Aim of the exercise -
Copy out the entries that follow exactly, leaving out the pictures.

Extracted information -
══════════

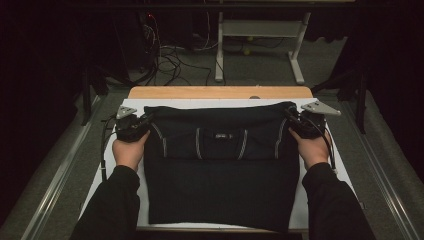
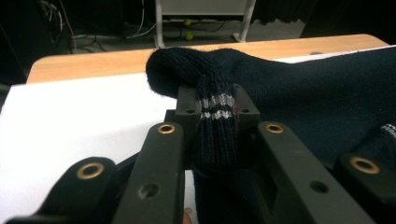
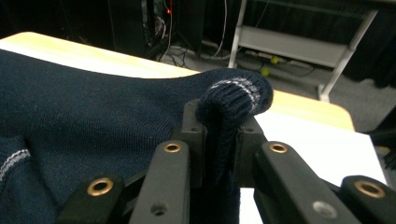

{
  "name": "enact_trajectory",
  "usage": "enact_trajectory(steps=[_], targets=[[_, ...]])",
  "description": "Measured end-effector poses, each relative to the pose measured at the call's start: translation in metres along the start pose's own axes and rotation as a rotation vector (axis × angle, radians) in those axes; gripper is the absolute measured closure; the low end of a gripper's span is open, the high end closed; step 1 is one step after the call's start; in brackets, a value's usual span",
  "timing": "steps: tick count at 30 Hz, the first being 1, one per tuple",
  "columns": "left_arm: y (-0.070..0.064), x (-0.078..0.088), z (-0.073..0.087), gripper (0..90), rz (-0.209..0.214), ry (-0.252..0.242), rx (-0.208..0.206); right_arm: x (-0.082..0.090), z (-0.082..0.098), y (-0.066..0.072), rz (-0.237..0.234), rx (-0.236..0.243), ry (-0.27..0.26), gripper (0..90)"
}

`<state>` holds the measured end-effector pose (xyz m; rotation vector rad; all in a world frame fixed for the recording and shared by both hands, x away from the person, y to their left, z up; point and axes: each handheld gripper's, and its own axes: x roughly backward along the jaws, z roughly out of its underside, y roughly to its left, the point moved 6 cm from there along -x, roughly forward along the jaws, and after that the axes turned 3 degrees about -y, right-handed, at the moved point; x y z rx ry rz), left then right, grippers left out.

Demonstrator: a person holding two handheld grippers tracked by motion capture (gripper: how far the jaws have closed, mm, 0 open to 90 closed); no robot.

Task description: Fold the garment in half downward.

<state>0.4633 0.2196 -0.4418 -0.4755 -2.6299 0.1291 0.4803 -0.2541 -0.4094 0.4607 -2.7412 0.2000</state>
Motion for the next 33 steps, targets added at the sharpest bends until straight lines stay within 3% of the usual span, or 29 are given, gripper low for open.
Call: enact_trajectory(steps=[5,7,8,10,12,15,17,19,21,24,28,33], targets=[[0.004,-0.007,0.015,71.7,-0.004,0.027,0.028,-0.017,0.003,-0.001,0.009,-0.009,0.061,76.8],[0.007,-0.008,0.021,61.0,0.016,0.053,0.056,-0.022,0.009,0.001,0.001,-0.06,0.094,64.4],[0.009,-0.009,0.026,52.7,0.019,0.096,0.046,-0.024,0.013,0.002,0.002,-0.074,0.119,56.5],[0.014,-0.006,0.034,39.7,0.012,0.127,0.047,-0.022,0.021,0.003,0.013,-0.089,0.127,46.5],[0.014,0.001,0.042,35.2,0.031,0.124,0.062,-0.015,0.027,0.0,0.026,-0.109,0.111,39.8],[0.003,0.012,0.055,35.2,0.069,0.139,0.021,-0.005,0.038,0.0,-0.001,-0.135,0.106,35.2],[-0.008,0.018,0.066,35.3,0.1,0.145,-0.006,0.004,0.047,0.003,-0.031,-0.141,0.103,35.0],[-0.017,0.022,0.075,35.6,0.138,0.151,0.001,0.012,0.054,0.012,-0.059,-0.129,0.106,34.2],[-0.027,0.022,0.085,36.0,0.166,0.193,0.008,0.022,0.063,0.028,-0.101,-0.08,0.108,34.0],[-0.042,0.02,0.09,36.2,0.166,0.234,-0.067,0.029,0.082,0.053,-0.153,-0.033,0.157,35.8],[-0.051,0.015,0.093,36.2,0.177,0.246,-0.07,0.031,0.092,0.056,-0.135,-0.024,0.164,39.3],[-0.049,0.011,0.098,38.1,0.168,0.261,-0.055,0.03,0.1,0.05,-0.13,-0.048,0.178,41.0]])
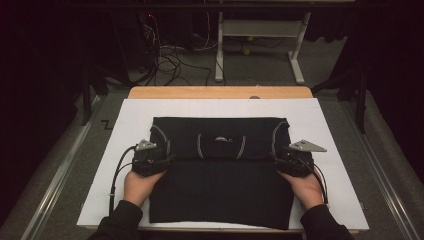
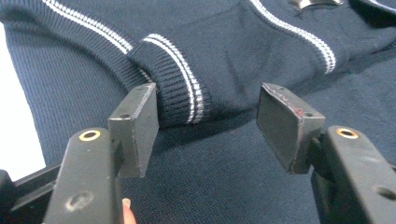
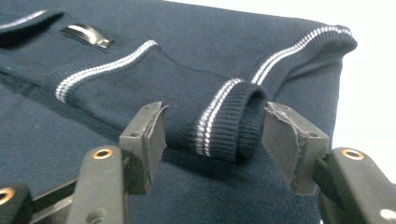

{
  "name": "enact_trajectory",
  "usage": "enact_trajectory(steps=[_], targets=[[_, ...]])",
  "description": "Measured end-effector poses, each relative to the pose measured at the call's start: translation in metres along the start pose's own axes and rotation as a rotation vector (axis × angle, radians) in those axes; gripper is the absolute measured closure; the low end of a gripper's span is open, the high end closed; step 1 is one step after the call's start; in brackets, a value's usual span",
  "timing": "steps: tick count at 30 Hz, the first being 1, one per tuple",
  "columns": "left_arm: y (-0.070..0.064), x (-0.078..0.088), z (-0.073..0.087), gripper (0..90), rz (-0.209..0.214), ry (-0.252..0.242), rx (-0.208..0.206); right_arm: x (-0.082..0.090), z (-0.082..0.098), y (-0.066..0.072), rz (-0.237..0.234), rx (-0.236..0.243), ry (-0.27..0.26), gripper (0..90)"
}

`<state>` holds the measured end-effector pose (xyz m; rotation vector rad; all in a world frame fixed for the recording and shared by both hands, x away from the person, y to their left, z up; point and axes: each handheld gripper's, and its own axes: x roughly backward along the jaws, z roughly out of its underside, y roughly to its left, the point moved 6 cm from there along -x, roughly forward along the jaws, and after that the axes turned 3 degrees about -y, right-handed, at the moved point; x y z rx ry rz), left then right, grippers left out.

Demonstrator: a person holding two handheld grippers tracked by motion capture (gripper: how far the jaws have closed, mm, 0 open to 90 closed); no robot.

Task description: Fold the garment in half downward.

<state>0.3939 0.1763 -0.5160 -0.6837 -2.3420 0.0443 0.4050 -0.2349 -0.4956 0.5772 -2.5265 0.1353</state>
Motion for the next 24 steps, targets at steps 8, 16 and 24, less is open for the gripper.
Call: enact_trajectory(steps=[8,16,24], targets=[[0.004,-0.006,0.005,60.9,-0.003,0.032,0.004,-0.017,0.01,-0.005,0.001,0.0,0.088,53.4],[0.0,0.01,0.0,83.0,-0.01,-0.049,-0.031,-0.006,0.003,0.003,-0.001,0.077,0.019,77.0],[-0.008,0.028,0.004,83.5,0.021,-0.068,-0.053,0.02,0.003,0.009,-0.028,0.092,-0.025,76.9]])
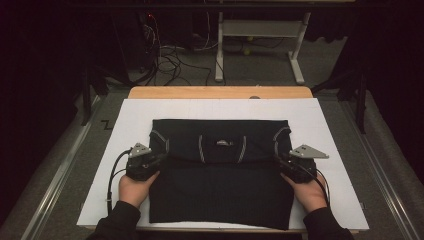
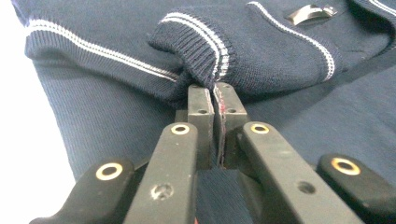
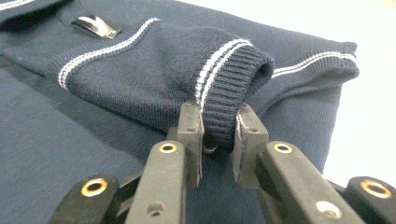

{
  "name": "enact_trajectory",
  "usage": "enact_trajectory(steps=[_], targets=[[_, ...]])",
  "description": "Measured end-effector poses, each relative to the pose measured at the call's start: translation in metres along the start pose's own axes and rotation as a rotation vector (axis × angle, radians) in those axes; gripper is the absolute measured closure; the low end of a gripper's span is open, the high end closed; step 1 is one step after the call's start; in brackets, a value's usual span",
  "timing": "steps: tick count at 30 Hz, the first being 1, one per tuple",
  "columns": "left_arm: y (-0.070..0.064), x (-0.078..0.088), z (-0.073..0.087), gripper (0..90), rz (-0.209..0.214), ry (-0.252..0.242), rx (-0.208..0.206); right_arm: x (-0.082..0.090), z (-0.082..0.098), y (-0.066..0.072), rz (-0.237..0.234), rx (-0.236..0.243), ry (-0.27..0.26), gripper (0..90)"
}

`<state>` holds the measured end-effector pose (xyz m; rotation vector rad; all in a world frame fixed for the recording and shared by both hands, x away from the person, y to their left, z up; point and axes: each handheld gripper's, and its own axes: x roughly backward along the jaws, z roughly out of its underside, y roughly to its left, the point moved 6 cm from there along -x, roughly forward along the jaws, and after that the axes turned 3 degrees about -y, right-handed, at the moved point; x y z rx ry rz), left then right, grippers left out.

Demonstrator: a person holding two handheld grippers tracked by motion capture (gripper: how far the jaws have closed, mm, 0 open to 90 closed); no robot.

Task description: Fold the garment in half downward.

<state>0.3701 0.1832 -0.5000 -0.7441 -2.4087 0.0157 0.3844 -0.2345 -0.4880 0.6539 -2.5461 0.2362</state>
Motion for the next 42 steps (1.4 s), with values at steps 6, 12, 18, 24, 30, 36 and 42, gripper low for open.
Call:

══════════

Exercise answer -
{
  "name": "enact_trajectory",
  "usage": "enact_trajectory(steps=[_], targets=[[_, ...]])",
  "description": "Measured end-effector poses, each relative to the pose measured at the call's start: translation in metres along the start pose's own axes and rotation as a rotation vector (axis × angle, radians) in those axes; gripper is the absolute measured closure; the low end of a gripper's span is open, the high end closed; step 1 is one step after the call's start; in brackets, a value's usual span",
  "timing": "steps: tick count at 30 Hz, the first being 1, one per tuple",
  "columns": "left_arm: y (-0.070..0.064), x (-0.078..0.088), z (-0.073..0.087), gripper (0..90), rz (-0.209..0.214), ry (-0.252..0.242), rx (-0.208..0.206); right_arm: x (-0.082..0.090), z (-0.082..0.098), y (-0.066..0.072), rz (-0.237..0.234), rx (-0.236..0.243), ry (-0.27..0.26), gripper (0..90)"
}

`<state>` holds the measured end-effector pose (xyz m; rotation vector rad; all in a world frame fixed for the recording and shared by both hands, x away from the person, y to their left, z up; point and axes: each handheld gripper's, and its own axes: x roughly backward along the jaws, z roughly out of its underside, y roughly to its left, the point moved 6 cm from there along -x, roughly forward along the jaws, and after that the axes turned 3 degrees about -y, right-handed, at the moved point; x y z rx ry rz), left then right, grippers left out.

Demonstrator: a person holding two handheld grippers tracked by motion capture (gripper: how far the jaws have closed, mm, 0 open to 90 closed); no robot.

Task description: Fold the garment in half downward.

<state>0.4633 0.2196 -0.4418 -0.4755 -2.6299 0.1291 0.4803 -0.2541 -0.4094 0.4607 -2.7412 0.2000</state>
Motion for the next 33 steps, targets added at the sharpest bends until straight lines stay within 3% of the usual span, or 29 are given, gripper low for open.
Call: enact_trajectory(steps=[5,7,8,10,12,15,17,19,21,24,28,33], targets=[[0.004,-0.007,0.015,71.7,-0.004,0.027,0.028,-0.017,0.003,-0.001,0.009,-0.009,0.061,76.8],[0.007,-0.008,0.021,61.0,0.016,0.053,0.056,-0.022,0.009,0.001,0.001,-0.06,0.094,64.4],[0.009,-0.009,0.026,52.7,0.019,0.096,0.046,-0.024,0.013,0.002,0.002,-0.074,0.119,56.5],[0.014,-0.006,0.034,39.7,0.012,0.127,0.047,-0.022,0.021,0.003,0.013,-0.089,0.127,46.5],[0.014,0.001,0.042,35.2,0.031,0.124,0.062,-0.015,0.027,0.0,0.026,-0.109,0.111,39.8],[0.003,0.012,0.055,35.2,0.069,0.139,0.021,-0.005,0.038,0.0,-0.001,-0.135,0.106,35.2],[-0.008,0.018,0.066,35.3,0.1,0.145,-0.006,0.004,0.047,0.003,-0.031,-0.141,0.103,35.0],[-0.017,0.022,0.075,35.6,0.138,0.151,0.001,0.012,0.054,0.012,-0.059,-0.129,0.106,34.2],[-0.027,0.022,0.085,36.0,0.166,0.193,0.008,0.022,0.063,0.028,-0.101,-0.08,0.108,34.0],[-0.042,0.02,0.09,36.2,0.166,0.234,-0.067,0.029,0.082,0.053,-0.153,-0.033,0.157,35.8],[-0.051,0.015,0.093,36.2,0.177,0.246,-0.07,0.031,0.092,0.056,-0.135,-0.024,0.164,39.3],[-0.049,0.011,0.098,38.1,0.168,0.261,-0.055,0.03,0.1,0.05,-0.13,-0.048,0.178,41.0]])

{
  "name": "enact_trajectory",
  "usage": "enact_trajectory(steps=[_], targets=[[_, ...]])",
  "description": "Measured end-effector poses, each relative to the pose measured at the call's start: translation in metres along the start pose's own axes and rotation as a rotation vector (axis × angle, radians) in those axes; gripper is the absolute measured closure; the low end of a gripper's span is open, the high end closed; step 1 is one step after the call's start; in brackets, a value's usual span",
  "timing": "steps: tick count at 30 Hz, the first being 1, one per tuple",
  "columns": "left_arm: y (-0.070..0.064), x (-0.078..0.088), z (-0.073..0.087), gripper (0..90), rz (-0.209..0.214), ry (-0.252..0.242), rx (-0.208..0.206); right_arm: x (-0.082..0.090), z (-0.082..0.098), y (-0.066..0.072), rz (-0.237..0.234), rx (-0.236..0.243), ry (-0.27..0.26), gripper (0..90)"
}

`<state>` holds the measured end-effector pose (xyz m; rotation vector rad; all in a world frame fixed for the recording and shared by both hands, x away from the person, y to their left, z up; point and axes: each handheld gripper's, and its own axes: x roughly backward along the jaws, z roughly out of its underside, y roughly to its left, the point moved 6 cm from there along -x, roughly forward along the jaws, and after that the axes turned 3 degrees about -y, right-handed, at the moved point; x y z rx ry rz), left then right, grippers left out.

Demonstrator: a person holding two handheld grippers tracked by motion capture (gripper: how far the jaws have closed, mm, 0 open to 90 closed); no robot.

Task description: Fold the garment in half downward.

<state>0.3939 0.1763 -0.5160 -0.6837 -2.3420 0.0443 0.4050 -0.2349 -0.4956 0.5772 -2.5265 0.1353</state>
Motion for the next 24 steps, targets at steps 8, 16 and 24, less is open for the gripper.
Call: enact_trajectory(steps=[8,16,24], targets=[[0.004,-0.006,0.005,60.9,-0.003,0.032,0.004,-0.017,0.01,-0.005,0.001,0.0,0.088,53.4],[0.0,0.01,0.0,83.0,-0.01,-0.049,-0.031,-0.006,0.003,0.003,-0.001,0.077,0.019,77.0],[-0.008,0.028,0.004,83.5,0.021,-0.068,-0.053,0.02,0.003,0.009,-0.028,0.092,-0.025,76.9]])

{
  "name": "enact_trajectory",
  "usage": "enact_trajectory(steps=[_], targets=[[_, ...]])",
  "description": "Measured end-effector poses, each relative to the pose measured at the call's start: translation in metres along the start pose's own axes and rotation as a rotation vector (axis × angle, radians) in those axes; gripper is the absolute measured closure; the low end of a gripper's span is open, the high end closed; step 1 is one step after the call's start; in brackets, a value's usual span",
  "timing": "steps: tick count at 30 Hz, the first being 1, one per tuple",
  "columns": "left_arm: y (-0.070..0.064), x (-0.078..0.088), z (-0.073..0.087), gripper (0..90), rz (-0.209..0.214), ry (-0.252..0.242), rx (-0.208..0.206); right_arm: x (-0.082..0.090), z (-0.082..0.098), y (-0.066..0.072), rz (-0.237..0.234), rx (-0.236..0.243), ry (-0.27..0.26), gripper (0..90)"
}

`<state>` holds the measured end-effector pose (xyz m; rotation vector rad; all in a world frame fixed for the recording and shared by both hands, x away from the person, y to their left, z up; point and axes: each handheld gripper's, and its own axes: x roughly backward along the jaws, z roughly out of its underside, y roughly to its left, the point moved 6 cm from there along -x, roughly forward along the jaws, and after that the axes turned 3 degrees about -y, right-handed, at the moved point; x y z rx ry rz), left then right, grippers left out.

Demonstrator: a person holding two handheld grippers tracked by motion capture (gripper: how far the jaws have closed, mm, 0 open to 90 closed); no robot.

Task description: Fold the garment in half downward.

<state>0.3701 0.1832 -0.5000 -0.7441 -2.4087 0.0157 0.3844 -0.2345 -0.4880 0.6539 -2.5461 0.2362</state>
Motion for the next 42 steps (1.4 s), with values at steps 6, 12, 18, 24, 30, 36 and 42, gripper low for open.
Call:

What the exercise asked for is now complete.